Data section:
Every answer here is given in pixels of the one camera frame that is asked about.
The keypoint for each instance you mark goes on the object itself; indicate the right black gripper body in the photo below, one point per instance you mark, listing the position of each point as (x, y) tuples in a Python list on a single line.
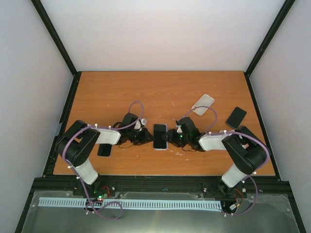
[(179, 141)]

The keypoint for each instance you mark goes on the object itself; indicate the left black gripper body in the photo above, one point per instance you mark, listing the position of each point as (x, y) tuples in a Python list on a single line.
[(138, 139)]

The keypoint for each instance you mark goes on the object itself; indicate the lavender phone case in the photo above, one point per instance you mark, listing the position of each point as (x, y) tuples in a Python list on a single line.
[(160, 149)]

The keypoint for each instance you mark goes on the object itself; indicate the clear white phone case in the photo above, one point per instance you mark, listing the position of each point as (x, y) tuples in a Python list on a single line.
[(201, 106)]

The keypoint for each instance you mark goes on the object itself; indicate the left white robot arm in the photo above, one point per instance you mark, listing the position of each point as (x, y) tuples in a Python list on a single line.
[(77, 143)]

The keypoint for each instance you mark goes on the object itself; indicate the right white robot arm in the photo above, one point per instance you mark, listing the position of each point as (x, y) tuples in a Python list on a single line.
[(246, 151)]

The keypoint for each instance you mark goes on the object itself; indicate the black phone green edge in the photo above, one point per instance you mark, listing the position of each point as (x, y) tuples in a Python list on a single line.
[(236, 117)]

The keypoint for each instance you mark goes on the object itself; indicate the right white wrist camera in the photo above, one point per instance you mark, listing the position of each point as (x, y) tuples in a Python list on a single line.
[(178, 128)]

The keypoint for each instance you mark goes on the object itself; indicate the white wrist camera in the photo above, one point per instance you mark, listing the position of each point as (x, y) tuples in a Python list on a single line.
[(140, 124), (178, 128)]

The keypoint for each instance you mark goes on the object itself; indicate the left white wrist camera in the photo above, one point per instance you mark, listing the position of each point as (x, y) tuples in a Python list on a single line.
[(140, 124)]

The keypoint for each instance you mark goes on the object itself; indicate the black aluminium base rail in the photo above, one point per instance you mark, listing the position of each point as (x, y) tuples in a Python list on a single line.
[(204, 185)]

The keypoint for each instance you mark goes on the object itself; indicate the light blue cable duct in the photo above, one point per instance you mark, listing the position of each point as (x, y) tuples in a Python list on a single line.
[(205, 205)]

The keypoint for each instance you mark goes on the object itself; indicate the left black frame post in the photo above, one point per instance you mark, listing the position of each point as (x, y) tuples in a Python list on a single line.
[(40, 9)]

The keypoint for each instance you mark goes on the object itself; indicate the black frame post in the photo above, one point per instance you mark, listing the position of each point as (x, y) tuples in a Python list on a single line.
[(281, 15), (40, 9)]

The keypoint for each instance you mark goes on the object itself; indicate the right black frame post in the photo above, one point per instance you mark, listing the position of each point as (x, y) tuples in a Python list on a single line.
[(281, 15)]

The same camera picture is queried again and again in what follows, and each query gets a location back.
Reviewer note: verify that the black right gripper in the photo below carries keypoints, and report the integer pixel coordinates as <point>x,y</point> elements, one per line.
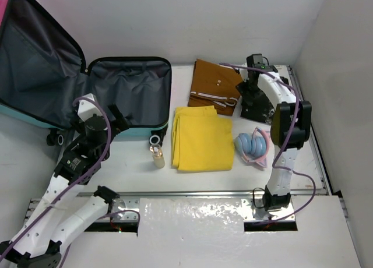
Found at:
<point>243,88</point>

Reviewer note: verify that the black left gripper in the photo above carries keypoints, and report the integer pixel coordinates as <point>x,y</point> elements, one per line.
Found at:
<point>119,123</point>

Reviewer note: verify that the brown trousers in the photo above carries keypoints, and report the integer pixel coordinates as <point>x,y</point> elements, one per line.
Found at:
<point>214,85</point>

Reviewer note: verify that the blue pink headphones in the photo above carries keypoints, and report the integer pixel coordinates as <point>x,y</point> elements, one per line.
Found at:
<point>254,148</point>

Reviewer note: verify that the yellow cloth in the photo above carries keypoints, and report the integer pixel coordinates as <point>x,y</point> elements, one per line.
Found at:
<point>202,140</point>

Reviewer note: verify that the clear bottle beige liquid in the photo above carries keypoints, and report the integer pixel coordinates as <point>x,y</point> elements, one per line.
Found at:
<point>157,155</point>

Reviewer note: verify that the teal suitcase with grey lining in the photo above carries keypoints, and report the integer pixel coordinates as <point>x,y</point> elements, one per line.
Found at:
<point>43,70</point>

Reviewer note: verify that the black and white garment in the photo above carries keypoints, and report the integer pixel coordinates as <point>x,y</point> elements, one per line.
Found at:
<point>256,107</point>

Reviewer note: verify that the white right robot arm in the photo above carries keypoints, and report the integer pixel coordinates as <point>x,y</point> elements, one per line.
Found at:
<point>289,130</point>

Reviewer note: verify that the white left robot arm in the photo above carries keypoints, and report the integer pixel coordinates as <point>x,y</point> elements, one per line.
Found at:
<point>45,239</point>

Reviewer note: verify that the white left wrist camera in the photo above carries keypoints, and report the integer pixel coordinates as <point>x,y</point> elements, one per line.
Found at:
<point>86,109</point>

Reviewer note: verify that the silver mounting rail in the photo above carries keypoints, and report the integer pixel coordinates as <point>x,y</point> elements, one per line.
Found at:
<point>186,204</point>

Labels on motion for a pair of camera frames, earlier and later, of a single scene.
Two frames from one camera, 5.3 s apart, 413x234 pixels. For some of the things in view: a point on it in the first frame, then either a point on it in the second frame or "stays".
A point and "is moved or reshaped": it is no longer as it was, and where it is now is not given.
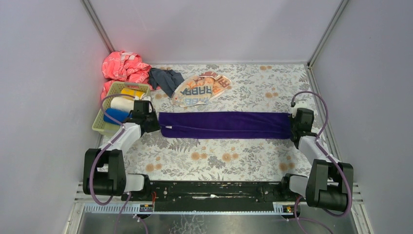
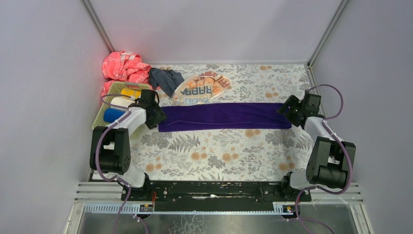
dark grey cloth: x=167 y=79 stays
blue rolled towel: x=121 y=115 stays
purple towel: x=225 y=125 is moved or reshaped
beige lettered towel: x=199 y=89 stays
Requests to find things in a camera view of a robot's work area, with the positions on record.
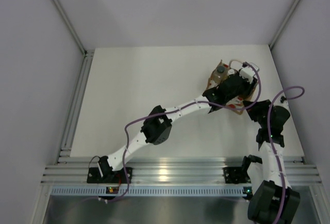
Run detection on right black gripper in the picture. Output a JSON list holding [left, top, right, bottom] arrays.
[[242, 100, 273, 129]]

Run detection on amber bottle white cap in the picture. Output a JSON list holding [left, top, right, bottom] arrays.
[[227, 69, 238, 77]]

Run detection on clear jar grey lid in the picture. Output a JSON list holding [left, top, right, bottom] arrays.
[[212, 65, 226, 84]]

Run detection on burlap watermelon canvas bag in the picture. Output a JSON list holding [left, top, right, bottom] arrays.
[[203, 59, 259, 115]]

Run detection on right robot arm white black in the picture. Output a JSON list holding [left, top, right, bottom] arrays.
[[240, 100, 301, 223]]

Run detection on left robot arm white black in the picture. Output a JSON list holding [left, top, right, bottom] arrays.
[[87, 72, 260, 184]]

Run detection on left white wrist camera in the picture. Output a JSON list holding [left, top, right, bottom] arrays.
[[239, 62, 259, 84]]

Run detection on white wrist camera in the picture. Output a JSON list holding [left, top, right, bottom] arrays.
[[239, 62, 259, 84], [279, 95, 290, 111]]

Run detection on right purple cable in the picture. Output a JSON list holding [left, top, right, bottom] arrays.
[[268, 86, 305, 224]]

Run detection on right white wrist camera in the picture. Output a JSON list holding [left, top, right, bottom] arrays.
[[279, 95, 290, 111]]

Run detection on right aluminium frame post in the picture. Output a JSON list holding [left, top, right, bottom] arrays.
[[268, 0, 302, 51]]

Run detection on aluminium frame post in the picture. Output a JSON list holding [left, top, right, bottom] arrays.
[[51, 0, 87, 56], [268, 0, 302, 51]]

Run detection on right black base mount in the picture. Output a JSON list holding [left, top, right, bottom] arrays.
[[223, 167, 251, 184]]

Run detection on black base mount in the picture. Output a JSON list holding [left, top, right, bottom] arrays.
[[87, 167, 133, 184], [223, 167, 251, 184]]

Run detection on aluminium front rail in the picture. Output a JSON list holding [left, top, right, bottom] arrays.
[[41, 157, 322, 186]]

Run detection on aluminium rail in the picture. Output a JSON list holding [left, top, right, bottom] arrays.
[[55, 50, 95, 165], [41, 157, 322, 186]]

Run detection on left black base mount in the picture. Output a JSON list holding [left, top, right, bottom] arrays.
[[87, 167, 133, 184]]

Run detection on left side aluminium rail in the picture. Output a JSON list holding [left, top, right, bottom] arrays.
[[55, 50, 95, 165]]

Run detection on grey slotted cable duct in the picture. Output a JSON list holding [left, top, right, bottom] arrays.
[[51, 186, 252, 197]]

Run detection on left aluminium frame post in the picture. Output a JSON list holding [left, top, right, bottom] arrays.
[[51, 0, 87, 56]]

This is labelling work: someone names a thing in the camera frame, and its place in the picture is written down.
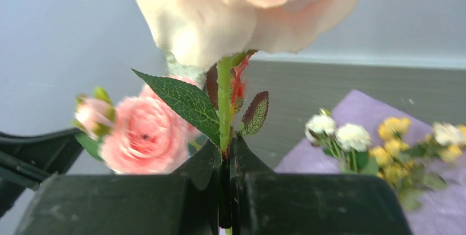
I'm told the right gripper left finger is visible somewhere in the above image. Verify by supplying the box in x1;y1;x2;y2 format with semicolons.
16;142;221;235

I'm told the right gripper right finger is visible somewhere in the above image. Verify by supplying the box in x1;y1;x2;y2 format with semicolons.
229;137;412;234

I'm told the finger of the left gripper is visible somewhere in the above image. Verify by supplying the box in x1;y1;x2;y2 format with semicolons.
1;128;83;217

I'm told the pink rose flower stem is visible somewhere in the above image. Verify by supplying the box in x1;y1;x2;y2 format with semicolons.
73;84;201;174

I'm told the white yellow flower stem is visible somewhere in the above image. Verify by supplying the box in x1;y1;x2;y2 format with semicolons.
304;109;379;175

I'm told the peach rose flower stem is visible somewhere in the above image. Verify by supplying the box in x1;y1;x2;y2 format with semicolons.
124;0;363;158

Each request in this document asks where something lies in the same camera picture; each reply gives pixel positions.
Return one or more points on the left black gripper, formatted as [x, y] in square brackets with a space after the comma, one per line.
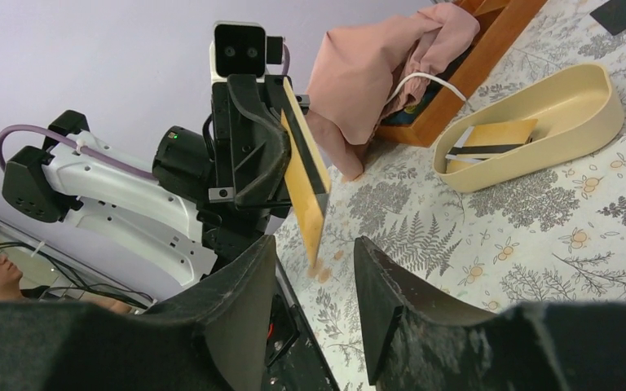
[260, 152]

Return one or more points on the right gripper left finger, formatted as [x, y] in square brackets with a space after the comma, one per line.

What is needed:
Find the line with "<point>186,204</point>" and the line with "beige lettered towel: x=199 y=89 stays" in the records above. Copy both and all lines between them exactly, without pictures.

Exercise result:
<point>186,204</point>

Labels on motion for a pair of camera frames, earlier and later, of a single scene.
Two frames from one camera, 5.3 s apart, 413x234 pixels. For some of the things in view: a point on it in the first frame, then either a point on it in the second frame or "stays".
A point and "is moved or reshaped": it is no longer as it was, and where it is now is not given.
dark grey cloth: x=167 y=79 stays
blue rolled towel: x=121 y=115 stays
purple towel: x=225 y=125 is moved or reshaped
beige lettered towel: x=199 y=89 stays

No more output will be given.